# ASSIGNED TASK
Pick every line from the data that holds the word "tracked".

# Stored items from a collection

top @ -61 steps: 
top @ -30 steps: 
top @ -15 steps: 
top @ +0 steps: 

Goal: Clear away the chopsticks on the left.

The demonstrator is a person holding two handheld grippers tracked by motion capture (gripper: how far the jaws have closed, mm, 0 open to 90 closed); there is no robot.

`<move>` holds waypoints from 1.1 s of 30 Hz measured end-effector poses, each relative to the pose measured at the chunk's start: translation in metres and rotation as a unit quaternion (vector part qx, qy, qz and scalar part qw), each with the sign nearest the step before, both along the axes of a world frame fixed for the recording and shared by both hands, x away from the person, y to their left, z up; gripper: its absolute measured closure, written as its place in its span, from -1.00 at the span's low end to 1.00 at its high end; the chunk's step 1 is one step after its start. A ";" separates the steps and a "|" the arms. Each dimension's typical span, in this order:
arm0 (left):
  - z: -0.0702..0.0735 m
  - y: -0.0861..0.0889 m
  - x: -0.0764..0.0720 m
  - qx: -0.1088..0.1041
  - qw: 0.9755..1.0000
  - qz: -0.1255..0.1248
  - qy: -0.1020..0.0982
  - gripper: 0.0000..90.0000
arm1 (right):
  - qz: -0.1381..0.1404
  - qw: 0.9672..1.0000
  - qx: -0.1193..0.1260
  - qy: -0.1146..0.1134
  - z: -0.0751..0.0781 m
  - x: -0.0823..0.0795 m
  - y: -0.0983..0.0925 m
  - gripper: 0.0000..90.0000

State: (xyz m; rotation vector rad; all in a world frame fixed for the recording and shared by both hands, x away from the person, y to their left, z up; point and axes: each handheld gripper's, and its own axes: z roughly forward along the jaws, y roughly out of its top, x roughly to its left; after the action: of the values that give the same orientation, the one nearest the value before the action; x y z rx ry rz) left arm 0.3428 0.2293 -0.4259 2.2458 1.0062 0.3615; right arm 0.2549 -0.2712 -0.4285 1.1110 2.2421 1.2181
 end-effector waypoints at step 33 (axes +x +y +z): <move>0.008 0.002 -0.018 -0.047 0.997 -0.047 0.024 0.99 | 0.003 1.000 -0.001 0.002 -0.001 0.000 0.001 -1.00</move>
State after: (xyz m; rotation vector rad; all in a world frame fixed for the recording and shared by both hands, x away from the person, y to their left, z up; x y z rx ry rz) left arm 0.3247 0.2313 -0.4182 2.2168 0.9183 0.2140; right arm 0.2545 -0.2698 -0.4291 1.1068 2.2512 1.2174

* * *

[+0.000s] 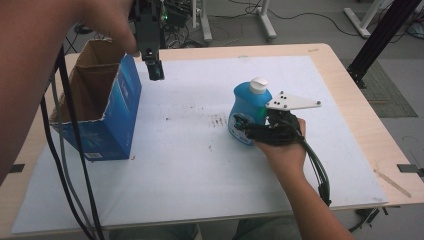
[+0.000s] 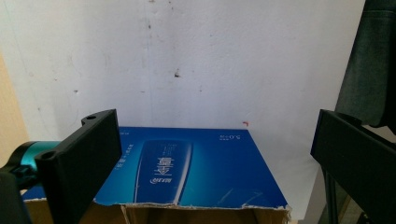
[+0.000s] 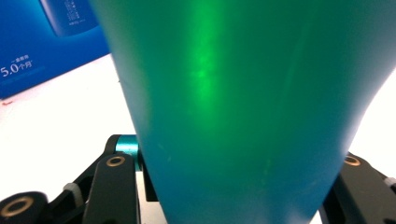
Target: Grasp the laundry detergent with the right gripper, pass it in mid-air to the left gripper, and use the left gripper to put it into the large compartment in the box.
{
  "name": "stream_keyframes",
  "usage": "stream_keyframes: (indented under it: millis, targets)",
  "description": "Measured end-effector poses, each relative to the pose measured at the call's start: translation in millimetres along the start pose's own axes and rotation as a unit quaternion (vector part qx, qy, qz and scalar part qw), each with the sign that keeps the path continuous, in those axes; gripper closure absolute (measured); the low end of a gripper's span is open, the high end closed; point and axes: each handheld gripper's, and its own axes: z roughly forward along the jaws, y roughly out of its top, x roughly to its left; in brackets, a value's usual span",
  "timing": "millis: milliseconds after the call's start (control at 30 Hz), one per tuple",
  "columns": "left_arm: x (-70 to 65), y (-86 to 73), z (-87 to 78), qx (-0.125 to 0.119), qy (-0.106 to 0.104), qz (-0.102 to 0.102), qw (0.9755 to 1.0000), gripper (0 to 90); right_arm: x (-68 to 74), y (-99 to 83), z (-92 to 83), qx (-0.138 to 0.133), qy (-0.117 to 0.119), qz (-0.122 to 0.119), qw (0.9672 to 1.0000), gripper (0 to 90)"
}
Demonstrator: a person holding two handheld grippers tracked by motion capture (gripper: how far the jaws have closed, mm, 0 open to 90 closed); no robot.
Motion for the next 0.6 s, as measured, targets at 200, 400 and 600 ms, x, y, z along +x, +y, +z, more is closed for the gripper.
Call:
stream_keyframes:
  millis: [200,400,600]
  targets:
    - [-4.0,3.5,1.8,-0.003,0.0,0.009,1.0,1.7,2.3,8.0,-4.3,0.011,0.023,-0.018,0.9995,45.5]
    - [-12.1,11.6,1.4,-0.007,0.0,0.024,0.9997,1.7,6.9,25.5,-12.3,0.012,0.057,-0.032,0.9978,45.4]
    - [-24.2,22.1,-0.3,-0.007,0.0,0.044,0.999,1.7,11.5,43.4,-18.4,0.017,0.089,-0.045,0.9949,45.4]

# RESULT OF THIS EXERCISE
The demonstrator is a person holding two handheld grippers tracked by motion capture (gripper: how far the jaws have closed, mm, 0 open to 90 closed); there is no robot.
Demonstrator: a person holding two handheld grippers tracked by motion capture (gripper: how far the jaws have closed, mm, 0 open to 90 closed); no robot.

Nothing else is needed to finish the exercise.